When U.S. Ambassador to South Korea Mark Lippert began his term here last October, local reports expressed hope that Lippert’s friendship with U.S. President Barack Obama would help strengthen the alliance between the two nations.
Lippert, the youngest-ever Washington ambassador to Seoul at 42, lived up to the expectations of boosting ties, not through his relationship with Obama, but through what appeared to be his genuine urge to get to know the everyday people on the streets here.
Lippert has been an Obama ally since 2005, working with the future president at the Senate Foreign Relations Committee. When Lippert deployed to Iraq in 2007 as an intelligence officer in the U.S. Navy, Obama had reportedly texted him, “I miss you, brother.”

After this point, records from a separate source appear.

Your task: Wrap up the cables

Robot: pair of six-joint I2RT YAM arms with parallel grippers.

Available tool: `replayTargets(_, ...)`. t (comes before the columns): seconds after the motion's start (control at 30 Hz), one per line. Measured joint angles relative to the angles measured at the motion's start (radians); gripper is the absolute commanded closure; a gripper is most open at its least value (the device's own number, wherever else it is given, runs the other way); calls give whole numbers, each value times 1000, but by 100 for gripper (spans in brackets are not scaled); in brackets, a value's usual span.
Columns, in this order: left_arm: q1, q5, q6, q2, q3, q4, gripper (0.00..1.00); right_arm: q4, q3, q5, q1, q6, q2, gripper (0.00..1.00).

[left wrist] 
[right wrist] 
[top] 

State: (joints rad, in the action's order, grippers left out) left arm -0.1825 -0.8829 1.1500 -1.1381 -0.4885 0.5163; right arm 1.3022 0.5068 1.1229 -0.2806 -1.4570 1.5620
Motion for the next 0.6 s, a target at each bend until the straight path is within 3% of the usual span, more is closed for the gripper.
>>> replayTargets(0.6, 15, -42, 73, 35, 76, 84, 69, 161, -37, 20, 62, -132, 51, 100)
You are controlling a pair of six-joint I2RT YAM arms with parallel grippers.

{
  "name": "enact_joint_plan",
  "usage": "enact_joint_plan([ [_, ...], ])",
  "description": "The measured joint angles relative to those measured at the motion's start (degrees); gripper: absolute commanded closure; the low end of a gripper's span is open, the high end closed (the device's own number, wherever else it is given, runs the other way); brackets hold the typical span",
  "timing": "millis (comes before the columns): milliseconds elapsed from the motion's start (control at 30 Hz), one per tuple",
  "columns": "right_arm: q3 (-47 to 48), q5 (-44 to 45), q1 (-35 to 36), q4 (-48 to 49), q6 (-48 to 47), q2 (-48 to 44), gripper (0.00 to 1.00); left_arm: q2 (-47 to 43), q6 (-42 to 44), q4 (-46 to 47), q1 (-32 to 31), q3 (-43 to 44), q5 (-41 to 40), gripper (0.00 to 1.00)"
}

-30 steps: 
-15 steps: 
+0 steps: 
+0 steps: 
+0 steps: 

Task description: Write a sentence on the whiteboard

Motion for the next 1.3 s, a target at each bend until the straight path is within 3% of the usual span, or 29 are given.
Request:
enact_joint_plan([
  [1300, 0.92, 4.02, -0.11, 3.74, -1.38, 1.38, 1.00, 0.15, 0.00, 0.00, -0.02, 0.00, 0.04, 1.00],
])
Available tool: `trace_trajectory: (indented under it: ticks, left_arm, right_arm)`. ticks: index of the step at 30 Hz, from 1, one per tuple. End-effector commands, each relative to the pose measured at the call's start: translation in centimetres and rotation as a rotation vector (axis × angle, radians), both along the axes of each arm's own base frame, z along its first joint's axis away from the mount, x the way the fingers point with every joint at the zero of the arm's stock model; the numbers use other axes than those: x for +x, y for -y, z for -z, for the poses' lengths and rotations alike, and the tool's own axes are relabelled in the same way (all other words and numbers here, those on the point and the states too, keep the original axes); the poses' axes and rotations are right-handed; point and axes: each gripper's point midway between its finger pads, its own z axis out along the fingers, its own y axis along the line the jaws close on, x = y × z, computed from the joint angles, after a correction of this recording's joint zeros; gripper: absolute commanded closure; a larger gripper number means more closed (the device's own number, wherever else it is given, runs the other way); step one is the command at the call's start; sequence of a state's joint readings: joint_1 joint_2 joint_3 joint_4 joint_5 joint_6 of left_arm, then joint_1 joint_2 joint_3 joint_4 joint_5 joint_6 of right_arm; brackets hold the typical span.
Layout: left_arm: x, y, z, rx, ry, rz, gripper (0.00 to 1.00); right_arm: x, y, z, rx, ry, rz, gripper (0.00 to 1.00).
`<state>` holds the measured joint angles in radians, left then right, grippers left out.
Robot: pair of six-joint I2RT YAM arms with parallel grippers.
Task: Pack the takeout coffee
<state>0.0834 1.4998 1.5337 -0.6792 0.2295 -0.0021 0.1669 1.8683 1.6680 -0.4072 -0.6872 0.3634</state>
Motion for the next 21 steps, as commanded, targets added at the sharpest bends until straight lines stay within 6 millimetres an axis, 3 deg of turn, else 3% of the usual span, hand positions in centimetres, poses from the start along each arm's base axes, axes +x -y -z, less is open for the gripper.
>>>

In Obama’s 2008 campaign team, Lippert served as the top foreign policy adviser, before working as the deputy national security adviser and the National Security Council’s chief of staff. Lippert deployed once more to Afghanistan after returning to active service in October 2009.
U.S. Ambassador to South Korea, Mark Lippert (Korea Herald)
In South Korea though, Lippert’s connections with Obama did not mean as much as his dog Grigsby, his awkward Korean language skills, and his newborn son James, whose middle name is Sejun, a common Korean boy’s name.
During the past few months in Korea, Lippert could often be seen out walking with Grigsby, a short-legged basset hound that enjoys over 600 followers on his own Twitter account.
In another photo on the ambassador’s social networking account of him on a visit to Busan, Lippert has written in Korean, “I was at Busan last night. Food delicious!!! Made new friends!!! Fish and sushi house thank you!!! Had fun!!!”
Lippert’s effort to learn the Korean language can also be seen on his blog, entitled “The Lipperts in Korea.”
In a video posted on the blog, Lippert greets viewers in Korean with his wife Robyn, before asking viewers in English to “please stop us on the streets when you see us (and) please say hello to Grigsby.”
On a posting on Jan. 30, Lippert introduces readers to his new son born in Seoul earlier that month -- James William Sejun Lippert. Sejun was given his middle name so he could remember his “history here in the Republic of Korea,” Lippert said.
When the ambassador was attacked Thursday by a man wielding a 23-centimeter knife at the Sejong Arts Center, the South Korean public rose in a unified voice condemning the assault.
Online postings expressing regret were commonly found on newsfeeds in Naver, South Korea’s most often-visited Internet portal. “We are sincerely sorry,” one message read, while another read, “this is an embarrassment to our country,” in apparent criticism of the lax security put on the envoy who had trusted the level of safety here.
Politicians from the governing Saenuri Party and the main opposition New Politics Alliance for Democracy showed a rare moment of bipartisanship when they denounced the violence against Lippert as “intolerable.”
“We express thanks to President Park Geun-hye, Vice Foreign Minsiter Cho, the political parties, and the public who have expressed (their sorrow),” U.S. Embassy official Robert Ogburn said later in the day.